* [Task goal] Print exactly the lines that run from the opening line of the material through the line with "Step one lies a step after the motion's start", and nothing else, leaving out pictures.
- - - -
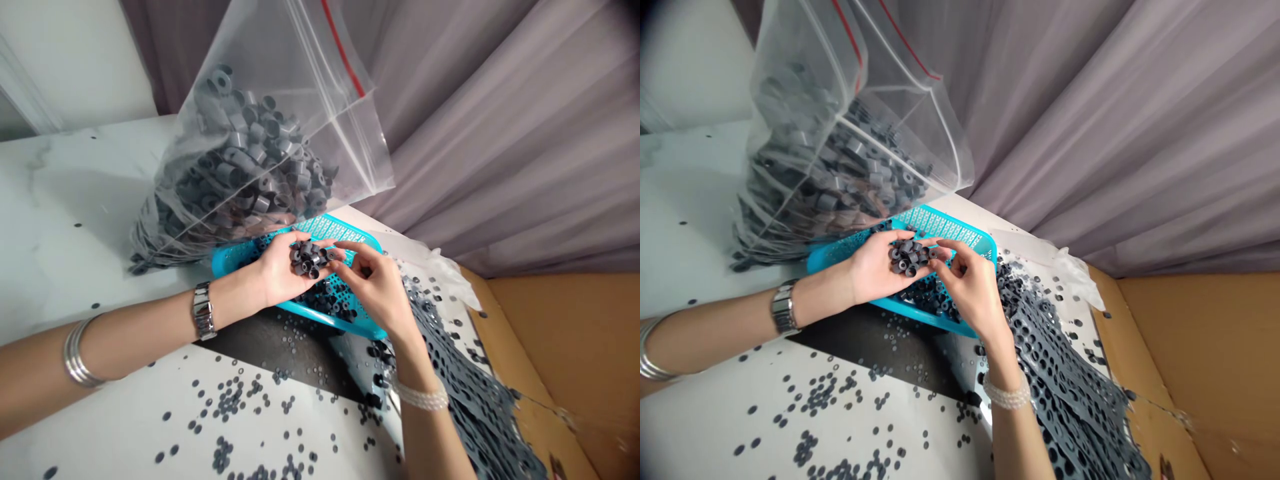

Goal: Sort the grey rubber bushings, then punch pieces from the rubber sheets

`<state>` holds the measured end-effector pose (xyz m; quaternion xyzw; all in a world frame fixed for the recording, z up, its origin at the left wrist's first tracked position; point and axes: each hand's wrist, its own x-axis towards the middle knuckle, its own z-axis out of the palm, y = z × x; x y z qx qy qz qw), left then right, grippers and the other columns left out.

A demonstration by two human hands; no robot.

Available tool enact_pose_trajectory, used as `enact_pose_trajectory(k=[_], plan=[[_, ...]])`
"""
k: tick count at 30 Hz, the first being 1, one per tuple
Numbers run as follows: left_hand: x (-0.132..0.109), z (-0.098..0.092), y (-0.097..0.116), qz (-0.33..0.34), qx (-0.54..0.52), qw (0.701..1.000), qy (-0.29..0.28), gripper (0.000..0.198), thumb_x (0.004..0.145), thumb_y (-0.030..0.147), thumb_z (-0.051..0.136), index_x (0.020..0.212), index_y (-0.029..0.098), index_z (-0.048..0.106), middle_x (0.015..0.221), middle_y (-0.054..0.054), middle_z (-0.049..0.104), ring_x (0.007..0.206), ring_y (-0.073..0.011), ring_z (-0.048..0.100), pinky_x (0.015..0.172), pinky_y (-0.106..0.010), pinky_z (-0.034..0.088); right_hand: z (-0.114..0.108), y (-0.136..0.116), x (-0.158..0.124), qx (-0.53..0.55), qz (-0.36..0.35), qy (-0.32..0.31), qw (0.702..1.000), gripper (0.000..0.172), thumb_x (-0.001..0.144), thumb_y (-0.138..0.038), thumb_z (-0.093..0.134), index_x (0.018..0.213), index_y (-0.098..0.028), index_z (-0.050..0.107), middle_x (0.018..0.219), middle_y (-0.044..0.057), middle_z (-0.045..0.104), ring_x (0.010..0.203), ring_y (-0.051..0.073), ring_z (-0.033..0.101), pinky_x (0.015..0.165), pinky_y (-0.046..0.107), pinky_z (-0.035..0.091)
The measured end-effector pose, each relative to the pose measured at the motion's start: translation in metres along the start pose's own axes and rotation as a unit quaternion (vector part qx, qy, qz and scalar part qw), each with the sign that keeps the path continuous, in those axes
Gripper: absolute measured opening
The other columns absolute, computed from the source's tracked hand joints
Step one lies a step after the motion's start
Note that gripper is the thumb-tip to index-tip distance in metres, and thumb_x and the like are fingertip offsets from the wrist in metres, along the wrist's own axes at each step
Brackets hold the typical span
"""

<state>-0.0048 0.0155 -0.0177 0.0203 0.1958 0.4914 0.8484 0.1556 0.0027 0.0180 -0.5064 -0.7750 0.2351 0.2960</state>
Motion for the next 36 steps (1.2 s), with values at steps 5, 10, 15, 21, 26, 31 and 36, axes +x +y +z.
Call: enact_pose_trajectory(k=[5,10,15,21,26,31,36], plan=[[-0.002,0.003,0.000,0.023,0.006,0.999,0.038,0.021,0.083,0.014,0.043,0.097,0.011,0.058,0.081,-0.010,0.069,0.077,-0.0215,0.067,0.072,-0.037,0.055,0.003,0.004,0.002,0.011,0.023,0.011,1.000,0.016,0.083,-0.029,0.062,0.091,-0.018,0.070,0.051,-0.008,0.031,0.048,0.008,0.028,0.047,0.026,0.021],[-0.002,0.005,0.000,0.013,-0.022,0.999,0.037,0.020,0.084,0.015,0.042,0.094,0.009,0.058,0.083,-0.013,0.069,0.086,-0.0243,0.067,0.082,-0.039,0.055,0.003,0.011,0.004,0.422,0.190,-0.057,0.885,0.015,0.079,-0.033,0.067,0.080,-0.019,0.059,0.051,-0.011,0.019,0.043,0.005,0.009,0.039,0.021,0.009],[-0.001,0.003,-0.001,0.020,-0.020,0.999,0.028,0.018,0.083,0.015,0.043,0.091,0.011,0.059,0.086,-0.014,0.070,0.090,-0.0246,0.068,0.088,-0.042,0.054,0.002,0.013,0.006,0.579,0.257,-0.084,0.769,0.031,0.071,-0.024,0.075,0.064,-0.018,0.046,0.051,-0.012,0.017,0.044,0.004,0.006,0.035,0.016,0.008],[-0.001,0.001,-0.003,0.032,-0.022,0.999,-0.003,0.012,0.080,0.013,0.046,0.080,0.014,0.058,0.100,-0.015,0.069,0.102,-0.0253,0.065,0.092,-0.041,0.053,0.004,0.011,0.007,0.588,0.288,-0.077,0.752,0.039,0.072,-0.025,0.074,0.058,-0.019,0.039,0.048,-0.012,0.019,0.043,0.003,0.007,0.032,0.015,0.011],[-0.001,0.001,-0.003,0.040,-0.015,0.999,-0.006,0.010,0.079,0.010,0.048,0.076,0.014,0.056,0.105,-0.015,0.068,0.107,-0.0270,0.062,0.092,-0.040,0.053,0.004,0.013,0.008,0.602,0.271,-0.049,0.750,0.034,0.076,-0.020,0.066,0.057,-0.019,0.039,0.047,-0.012,0.020,0.041,0.004,0.008,0.032,0.015,0.012],[-0.003,0.003,-0.003,0.028,-0.041,0.999,-0.005,0.023,0.079,0.010,0.047,0.100,0.009,0.057,0.111,-0.018,0.065,0.111,-0.0282,0.060,0.094,-0.041,0.052,0.000,0.020,0.007,0.668,0.231,-0.078,0.703,0.013,0.077,-0.022,0.051,0.065,-0.017,0.053,0.046,-0.009,0.027,0.039,0.005,0.013,0.033,0.016,0.015],[-0.004,0.005,-0.002,0.014,-0.042,0.999,0.005,0.045,0.081,0.012,0.045,0.125,0.002,0.047,0.108,-0.019,0.066,0.107,-0.0294,0.062,0.091,-0.041,0.053,0.001,0.020,0.008,0.619,0.222,-0.064,0.750,0.026,0.081,-0.033,0.051,0.060,-0.017,0.052,0.054,-0.003,0.044,0.039,0.004,0.024,0.034,0.018,0.014]])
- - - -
* [Exercise result]
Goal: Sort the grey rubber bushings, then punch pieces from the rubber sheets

`<state>` holds the measured end-effector pose (xyz m; quaternion xyzw; all in a world frame fixed for the recording, z up, its origin at the left wrist's first tracked position; point and axes: each hand's wrist, its own x-axis towards the middle knuckle, its own z-axis out of the palm, y = z × x; x y z qx qy qz qw), left then right, grippers and the other columns left out.

A demonstration by two human hands; no robot.

Available tool enact_pose_trajectory, used as `enact_pose_trajectory(k=[_], plan=[[_, ...]])`
"""
k: tick count at 30 Hz, the first being 1, one per tuple
Numbers run as follows: left_hand: x (-0.132..0.109), z (-0.098..0.092), y (-0.097..0.116), qz (-0.33..0.34), qx (-0.54..0.52), qw (0.701..1.000), qy (-0.29..0.28), gripper (0.000..0.198), thumb_x (0.004..0.145), thumb_y (-0.030..0.147), thumb_z (-0.051..0.136), index_x (0.020..0.212), index_y (-0.029..0.098), index_z (-0.048..0.106), middle_x (0.015..0.221), middle_y (-0.054..0.054), middle_z (-0.049..0.104), ring_x (0.007..0.206), ring_y (-0.073..0.011), ring_z (-0.048..0.100), pinky_x (0.015..0.172), pinky_y (-0.106..0.010), pinky_z (-0.034..0.088); right_hand: z (-0.114..0.108), y (-0.136..0.116), x (-0.158..0.124), qx (-0.53..0.55), qz (-0.36..0.35), qy (-0.32..0.31), qw (0.702..1.000), gripper (0.000..0.172), thumb_x (-0.001..0.144), thumb_y (-0.138..0.038), thumb_z (-0.093..0.134), index_x (0.018..0.213), index_y (-0.098..0.028), index_z (-0.050..0.107), middle_x (0.018..0.219), middle_y (-0.044..0.057), middle_z (-0.045..0.104), ring_x (0.010..0.203), ring_y (-0.051..0.073), ring_z (-0.033..0.101), pinky_x (0.015..0.165), pinky_y (-0.046..0.107), pinky_z (-0.035..0.091)
The measured end-effector pose, each relative to the pose measured at the motion's start: translation in metres along the start pose's own axes and rotation as a unit quaternion (vector part qx, qy, qz and scalar part qw), each with the sign that keeps the path continuous, in those axes
Gripper: absolute measured opening
The other columns absolute, computed from the source's tracked hand joints
Step one lies a step after the motion's start

That's the full output for the exercise.